Ingredients for 1 servings:
- 200 g lentils, red
- n. B. Oil
- 1 liter of puree (orange pulp) or orange juice
- 300 g jacket potatoes (caraway jacket potatoes)
- 1 onion(s)
- n. B. Oil
- 1 tsp cumin, ground
- 1 tsp coriander, ground
- 20 peppercorns, ground
- 2 tsp herbal salt
- 1 pinch(s) of raw cane sugar
Instructions
Working time approx. 40 minutes; Cooking/baking time approx. 1 hour; Total time approx. 1 hour 40 minutes
gluten-free, egg-free, dairy-free, vegan
Wash the red lentils and fry them in oil; they will lose their color but will retain their shape when cooked. Add them to the saucepan with the gently simmering orange puree. Chop the caraway-coated potatoes and add them to the soup. Finely dice the onion and fry in oil until lightly browned.
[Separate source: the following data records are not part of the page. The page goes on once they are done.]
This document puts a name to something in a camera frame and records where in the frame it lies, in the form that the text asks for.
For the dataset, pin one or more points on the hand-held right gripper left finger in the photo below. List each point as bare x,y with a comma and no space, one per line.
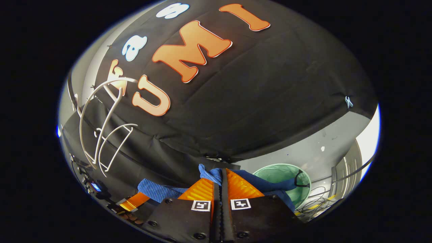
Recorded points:
182,219

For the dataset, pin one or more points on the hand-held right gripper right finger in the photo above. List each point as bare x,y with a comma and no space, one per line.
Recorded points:
256,219

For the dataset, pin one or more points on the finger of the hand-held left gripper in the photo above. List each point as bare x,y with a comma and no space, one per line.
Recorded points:
135,200

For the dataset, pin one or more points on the green laundry hamper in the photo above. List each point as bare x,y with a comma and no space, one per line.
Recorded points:
280,173

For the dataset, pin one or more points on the white plastic hanger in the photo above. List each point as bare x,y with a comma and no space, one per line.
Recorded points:
109,121
116,130

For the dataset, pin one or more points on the grey metal panel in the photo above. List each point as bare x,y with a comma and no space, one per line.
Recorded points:
347,165

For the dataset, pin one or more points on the black backdrop cloth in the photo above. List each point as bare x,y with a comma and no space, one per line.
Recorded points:
253,84

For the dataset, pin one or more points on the white backdrop clip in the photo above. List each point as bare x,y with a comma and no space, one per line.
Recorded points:
348,102

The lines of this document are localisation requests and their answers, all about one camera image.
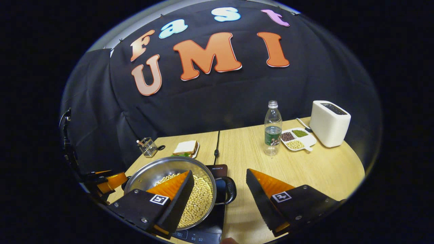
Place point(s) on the black stand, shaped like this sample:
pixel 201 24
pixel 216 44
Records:
pixel 69 149

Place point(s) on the black induction cooktop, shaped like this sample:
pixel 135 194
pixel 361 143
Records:
pixel 210 234

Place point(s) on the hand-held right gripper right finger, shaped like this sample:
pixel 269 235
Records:
pixel 261 200

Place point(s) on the clear plastic water bottle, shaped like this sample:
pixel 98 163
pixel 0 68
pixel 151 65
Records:
pixel 273 135

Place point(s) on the pile of yellow soybeans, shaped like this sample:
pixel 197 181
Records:
pixel 200 203

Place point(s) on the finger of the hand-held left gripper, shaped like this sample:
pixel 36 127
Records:
pixel 115 181

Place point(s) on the black backdrop cloth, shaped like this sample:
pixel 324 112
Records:
pixel 237 101

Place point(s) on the sandwich with lettuce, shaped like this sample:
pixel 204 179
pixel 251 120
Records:
pixel 184 147

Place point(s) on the small white plate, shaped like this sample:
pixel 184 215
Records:
pixel 196 150

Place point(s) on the white toaster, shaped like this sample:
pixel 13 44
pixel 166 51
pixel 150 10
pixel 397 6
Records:
pixel 327 128

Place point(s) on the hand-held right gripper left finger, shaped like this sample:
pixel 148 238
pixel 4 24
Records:
pixel 179 203

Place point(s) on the white divided bean dish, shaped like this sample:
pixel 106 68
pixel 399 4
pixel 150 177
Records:
pixel 309 139

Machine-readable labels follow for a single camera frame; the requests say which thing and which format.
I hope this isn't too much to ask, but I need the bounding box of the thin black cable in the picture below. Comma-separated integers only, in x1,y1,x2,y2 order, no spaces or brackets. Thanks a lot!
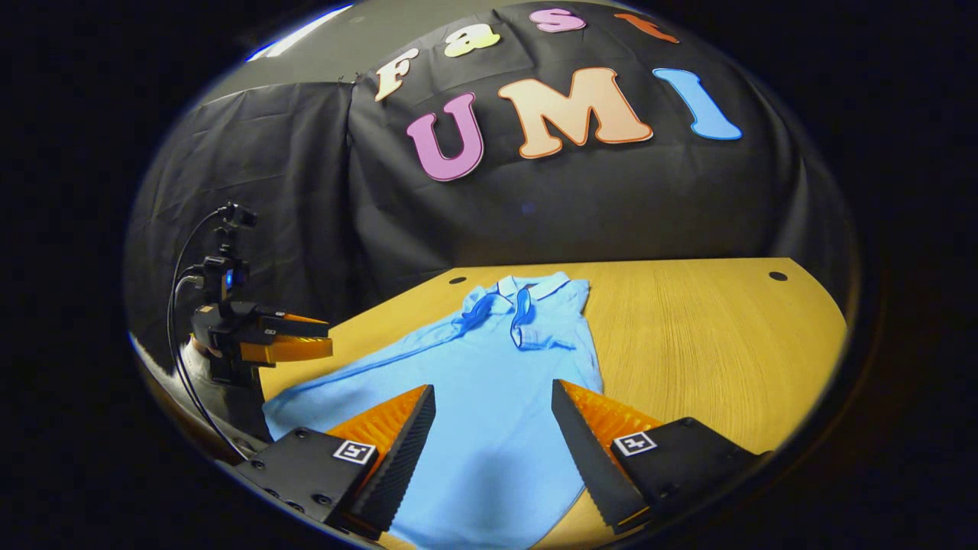
166,208,254,460

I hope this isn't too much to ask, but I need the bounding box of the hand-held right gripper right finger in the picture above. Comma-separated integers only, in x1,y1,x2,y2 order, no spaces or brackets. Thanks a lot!
551,379,769,535

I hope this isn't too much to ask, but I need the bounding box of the light blue polo T-shirt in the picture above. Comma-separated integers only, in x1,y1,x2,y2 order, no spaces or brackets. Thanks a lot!
262,271,604,550

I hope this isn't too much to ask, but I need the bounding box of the black backdrop cloth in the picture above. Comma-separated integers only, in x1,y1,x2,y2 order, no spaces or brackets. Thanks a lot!
126,0,853,367

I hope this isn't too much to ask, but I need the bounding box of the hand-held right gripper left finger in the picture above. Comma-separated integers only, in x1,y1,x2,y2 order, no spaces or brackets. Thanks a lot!
233,384,437,540

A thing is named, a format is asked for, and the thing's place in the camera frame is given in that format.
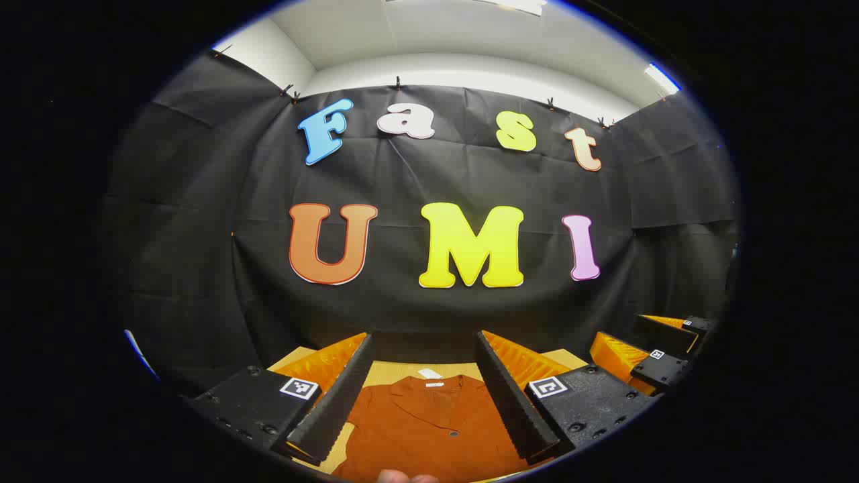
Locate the ceiling light panel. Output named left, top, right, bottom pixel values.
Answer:
left=644, top=62, right=682, bottom=95
left=470, top=0, right=548, bottom=15

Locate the row of black cloth clips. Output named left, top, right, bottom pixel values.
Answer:
left=213, top=44, right=672, bottom=129

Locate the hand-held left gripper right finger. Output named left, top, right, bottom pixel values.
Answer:
left=475, top=329, right=662, bottom=467

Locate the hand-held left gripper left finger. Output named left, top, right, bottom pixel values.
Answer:
left=181, top=330, right=374, bottom=467

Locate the black backdrop cloth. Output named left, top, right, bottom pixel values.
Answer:
left=101, top=50, right=739, bottom=396

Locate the orange button shirt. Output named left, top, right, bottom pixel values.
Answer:
left=332, top=374, right=538, bottom=483
Add the ground spices (cumin, coriander seeds, peppercorns) and the herb salt to the onions and fry lightly, then add everything to the soup with the sugar. Now simmer the lentils for about 20-30 minutes until soft. Be careful, the puree or soup will thicken and may stick, so add orange juice or water. Season to taste if desired. The slightly bitter aftertaste of the fruit comes through well. This can be enough for two people.